SUPPLIED DATA section start
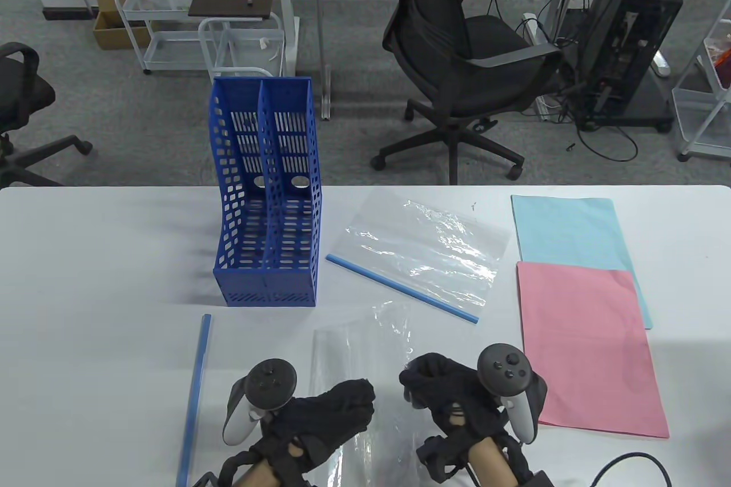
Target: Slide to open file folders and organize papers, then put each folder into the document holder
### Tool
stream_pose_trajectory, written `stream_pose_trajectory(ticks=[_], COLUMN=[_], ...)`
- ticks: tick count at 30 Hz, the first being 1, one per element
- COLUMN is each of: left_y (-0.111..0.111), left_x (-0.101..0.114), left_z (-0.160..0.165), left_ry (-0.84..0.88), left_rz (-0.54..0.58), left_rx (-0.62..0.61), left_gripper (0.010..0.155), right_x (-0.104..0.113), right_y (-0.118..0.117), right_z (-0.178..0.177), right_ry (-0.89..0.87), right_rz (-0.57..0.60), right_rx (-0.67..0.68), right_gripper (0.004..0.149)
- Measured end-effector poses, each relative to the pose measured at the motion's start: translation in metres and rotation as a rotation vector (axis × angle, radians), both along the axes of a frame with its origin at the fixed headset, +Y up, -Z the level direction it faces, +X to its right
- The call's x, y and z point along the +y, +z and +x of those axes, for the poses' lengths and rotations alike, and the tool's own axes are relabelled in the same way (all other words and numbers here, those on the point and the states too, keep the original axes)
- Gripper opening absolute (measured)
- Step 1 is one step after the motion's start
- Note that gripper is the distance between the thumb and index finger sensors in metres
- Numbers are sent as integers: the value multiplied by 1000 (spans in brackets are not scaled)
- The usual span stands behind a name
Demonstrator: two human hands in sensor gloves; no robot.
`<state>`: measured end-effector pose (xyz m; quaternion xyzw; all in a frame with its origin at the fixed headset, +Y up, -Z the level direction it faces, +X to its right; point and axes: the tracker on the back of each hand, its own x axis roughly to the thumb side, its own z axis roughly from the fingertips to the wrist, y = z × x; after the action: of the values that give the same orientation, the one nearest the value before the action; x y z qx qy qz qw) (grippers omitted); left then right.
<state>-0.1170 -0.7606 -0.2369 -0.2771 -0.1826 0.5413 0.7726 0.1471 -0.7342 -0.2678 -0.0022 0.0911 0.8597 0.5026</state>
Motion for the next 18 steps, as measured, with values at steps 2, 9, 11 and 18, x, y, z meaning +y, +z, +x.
stream_pose_trajectory(ticks=[2,9,11,18], left_y=[3,6,6,7], left_x=[-2,0,-1,0], left_z=[2,-11,-12,-13], left_ry=[13,1,32,25], left_rz=[-11,-16,-36,-42], left_rx=[33,202,192,228], left_gripper=[74,64,65,63], right_x=[-3,-8,-7,-6], right_y=[4,9,9,11], right_z=[-14,-34,-34,-36], right_ry=[-42,-112,-110,-138], right_rz=[-2,-13,-8,-7], right_rx=[38,67,55,53], right_gripper=[44,44,43,43])
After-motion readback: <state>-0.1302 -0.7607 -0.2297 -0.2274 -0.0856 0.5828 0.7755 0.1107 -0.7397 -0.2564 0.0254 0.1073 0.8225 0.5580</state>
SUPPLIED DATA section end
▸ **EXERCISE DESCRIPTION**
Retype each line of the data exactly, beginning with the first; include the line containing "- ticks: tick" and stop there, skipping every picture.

▸ **EXERCISE RESPONSE**
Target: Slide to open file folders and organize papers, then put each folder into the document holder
### Tool
stream_pose_trajectory, written `stream_pose_trajectory(ticks=[_], COLUMN=[_], ...)`
- ticks: tick count at 30 Hz, the first being 1, one per element

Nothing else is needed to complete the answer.